Getting to the Lexi plot, look: Moon Bloodgood has been solid this season, as Anne has had a lot of emotional turmoil to go through and express, let alone a lot of different actions to be taking compared to the first couple seasons she was featured in, but her new counterpart is an issue. I have not been enjoying what Scarlett Byrne is trying to do as Lexi. I understand the type of state and presence the character is supposed to have, but Byrne is really not all that effective, which is why I cannot really attach myself to the character drama going on in this part of the story, despite curiosity regarding where this plot is all going.

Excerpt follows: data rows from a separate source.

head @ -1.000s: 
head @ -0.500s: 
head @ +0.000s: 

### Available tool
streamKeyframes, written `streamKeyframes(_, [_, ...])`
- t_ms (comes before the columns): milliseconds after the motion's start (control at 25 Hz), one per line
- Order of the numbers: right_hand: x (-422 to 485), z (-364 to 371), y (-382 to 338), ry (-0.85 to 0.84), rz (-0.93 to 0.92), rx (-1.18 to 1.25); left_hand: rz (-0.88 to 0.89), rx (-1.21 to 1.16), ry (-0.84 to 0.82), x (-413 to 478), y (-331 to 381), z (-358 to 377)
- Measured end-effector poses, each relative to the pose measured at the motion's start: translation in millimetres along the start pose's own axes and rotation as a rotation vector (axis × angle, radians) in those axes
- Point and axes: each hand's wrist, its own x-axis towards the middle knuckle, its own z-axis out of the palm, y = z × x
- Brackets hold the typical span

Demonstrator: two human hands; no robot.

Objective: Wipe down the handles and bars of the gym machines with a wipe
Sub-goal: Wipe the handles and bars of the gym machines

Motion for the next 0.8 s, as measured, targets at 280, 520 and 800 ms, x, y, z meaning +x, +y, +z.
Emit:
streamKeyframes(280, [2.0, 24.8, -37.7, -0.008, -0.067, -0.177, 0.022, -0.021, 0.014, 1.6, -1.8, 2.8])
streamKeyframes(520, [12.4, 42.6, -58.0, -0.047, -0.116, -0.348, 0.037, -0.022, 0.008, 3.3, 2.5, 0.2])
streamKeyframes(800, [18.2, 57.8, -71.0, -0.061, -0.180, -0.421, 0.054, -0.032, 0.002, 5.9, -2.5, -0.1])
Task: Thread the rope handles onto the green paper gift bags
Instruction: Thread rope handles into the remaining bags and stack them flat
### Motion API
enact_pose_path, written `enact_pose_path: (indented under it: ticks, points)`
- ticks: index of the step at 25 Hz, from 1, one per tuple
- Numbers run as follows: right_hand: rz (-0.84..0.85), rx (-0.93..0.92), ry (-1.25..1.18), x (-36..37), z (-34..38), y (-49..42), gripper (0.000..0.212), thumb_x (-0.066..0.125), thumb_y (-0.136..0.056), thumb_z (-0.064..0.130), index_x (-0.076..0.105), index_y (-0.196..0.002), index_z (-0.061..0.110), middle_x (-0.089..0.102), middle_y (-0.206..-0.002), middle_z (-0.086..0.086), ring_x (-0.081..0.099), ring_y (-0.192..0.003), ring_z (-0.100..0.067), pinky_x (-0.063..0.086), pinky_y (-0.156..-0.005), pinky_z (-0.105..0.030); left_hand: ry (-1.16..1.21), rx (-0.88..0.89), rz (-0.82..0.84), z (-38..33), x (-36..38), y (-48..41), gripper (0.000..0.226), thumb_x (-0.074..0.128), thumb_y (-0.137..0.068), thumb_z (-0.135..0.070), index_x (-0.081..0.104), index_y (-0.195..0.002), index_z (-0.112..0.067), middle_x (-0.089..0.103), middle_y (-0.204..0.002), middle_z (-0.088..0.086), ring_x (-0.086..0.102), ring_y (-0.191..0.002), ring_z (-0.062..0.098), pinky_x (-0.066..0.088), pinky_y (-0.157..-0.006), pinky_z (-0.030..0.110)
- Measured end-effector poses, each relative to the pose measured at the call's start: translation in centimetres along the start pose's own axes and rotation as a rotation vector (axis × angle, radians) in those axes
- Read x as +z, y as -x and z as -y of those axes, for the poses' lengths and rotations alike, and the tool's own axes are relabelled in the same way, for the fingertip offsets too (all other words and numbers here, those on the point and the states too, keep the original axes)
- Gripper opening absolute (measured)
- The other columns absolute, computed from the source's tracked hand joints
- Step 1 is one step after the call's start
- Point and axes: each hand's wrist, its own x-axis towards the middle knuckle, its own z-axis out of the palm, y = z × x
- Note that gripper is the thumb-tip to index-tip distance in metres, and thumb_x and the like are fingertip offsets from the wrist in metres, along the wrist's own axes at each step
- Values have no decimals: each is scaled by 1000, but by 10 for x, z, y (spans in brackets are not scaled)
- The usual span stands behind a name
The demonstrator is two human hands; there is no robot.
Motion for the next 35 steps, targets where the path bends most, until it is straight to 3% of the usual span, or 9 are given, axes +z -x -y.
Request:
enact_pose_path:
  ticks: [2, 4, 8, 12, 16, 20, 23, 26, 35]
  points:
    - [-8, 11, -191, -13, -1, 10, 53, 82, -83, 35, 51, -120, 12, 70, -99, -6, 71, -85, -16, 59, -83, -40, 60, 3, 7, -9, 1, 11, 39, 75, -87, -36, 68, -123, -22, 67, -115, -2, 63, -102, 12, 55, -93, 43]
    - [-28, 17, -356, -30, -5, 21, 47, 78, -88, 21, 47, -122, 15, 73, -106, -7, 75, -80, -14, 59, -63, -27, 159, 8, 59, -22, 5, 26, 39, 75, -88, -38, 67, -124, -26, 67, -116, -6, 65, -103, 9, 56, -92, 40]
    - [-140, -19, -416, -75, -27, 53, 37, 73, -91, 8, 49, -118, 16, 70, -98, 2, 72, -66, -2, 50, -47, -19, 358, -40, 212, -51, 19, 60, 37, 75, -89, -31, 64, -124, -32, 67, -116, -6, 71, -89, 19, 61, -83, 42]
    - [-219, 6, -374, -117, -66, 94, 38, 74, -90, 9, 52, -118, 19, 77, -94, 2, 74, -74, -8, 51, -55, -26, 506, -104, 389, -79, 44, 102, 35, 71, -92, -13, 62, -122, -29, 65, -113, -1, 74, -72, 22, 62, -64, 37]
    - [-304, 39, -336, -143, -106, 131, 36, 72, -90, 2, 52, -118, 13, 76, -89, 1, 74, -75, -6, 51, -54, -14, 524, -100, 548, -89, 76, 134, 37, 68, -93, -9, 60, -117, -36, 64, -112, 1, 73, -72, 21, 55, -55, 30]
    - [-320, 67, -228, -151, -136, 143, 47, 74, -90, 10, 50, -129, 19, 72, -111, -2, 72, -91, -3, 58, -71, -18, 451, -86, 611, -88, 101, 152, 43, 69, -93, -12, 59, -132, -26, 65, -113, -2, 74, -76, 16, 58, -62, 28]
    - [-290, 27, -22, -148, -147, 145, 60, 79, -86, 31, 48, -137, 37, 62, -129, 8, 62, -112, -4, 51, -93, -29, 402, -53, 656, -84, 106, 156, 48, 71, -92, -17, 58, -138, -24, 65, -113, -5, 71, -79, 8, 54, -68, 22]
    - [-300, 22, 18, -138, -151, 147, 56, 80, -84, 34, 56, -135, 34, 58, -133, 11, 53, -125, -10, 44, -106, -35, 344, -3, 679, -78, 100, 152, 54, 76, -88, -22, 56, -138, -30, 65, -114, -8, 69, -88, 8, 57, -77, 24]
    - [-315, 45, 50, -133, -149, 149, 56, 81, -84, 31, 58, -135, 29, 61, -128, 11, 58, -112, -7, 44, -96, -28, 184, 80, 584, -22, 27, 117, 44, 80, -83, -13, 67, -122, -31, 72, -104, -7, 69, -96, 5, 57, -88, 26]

This week Anne questions the captured Espheni, which is handled in a manner unacceptable to Lexi. Anne and Lexi argue, leading to Lexi using her powers, but becoming overwhelmed and placed in an exhausted state. This all eventually leads to Anne beating answers out of the captured Espheni, which lead to a solution to bring up Lexi’s health, only to later find that the Espheni was also released by Lexi somehow. The big reveal then comes out, as Lexi explains that this Espheni is one of her fathers. As a viewer, we certainly already knew that Lexi had a deeper connection to the Espheni than the other characters may be aware of, but now we have a pretty clear label of what that connection is.
So yes, while the story has not moved too far forward this week, there is some solid character drama with Tom, despite my quibbles with Matt’s involvement. Hal is getting closer to Chinatown. And Lexi needs to step it up in my eyes. Ideally next week will at least bring two groups together again, tightening up this show further, but we will see how well it digs into the characters we are following. After getting so much Pope for the last two weeks, maybe I just miss having a bit more fun. Regardless, what is really needed is more Cochise, as usual.
Other Thoughts From The Desk Of Tom Mason:
- So Falling Skies was picked up for a fifth and final season. This certainly works as a way to set a path for an eventual final outcome, which pleases me.
- Ben and Maggie around this week enough to see Ben be overwhelmed by the Espheni using him as a translator, then later take a beating, based on Anne beating the Espheni, while it connects to Ben. And there is just enough time for another bit of sexual tension between Ben and Maggie, which I really don’t need.
- I do like how Tom’s vigilante persona, “The Ghost,” is a story spreading amongst the humans.
- Hal explaining that he used sarcasm is part of the fun I guess we were having with his part of the episode.
- “Highly irregular.”
- Shut Up Lourdes: The girl really knows how to blame everyone else.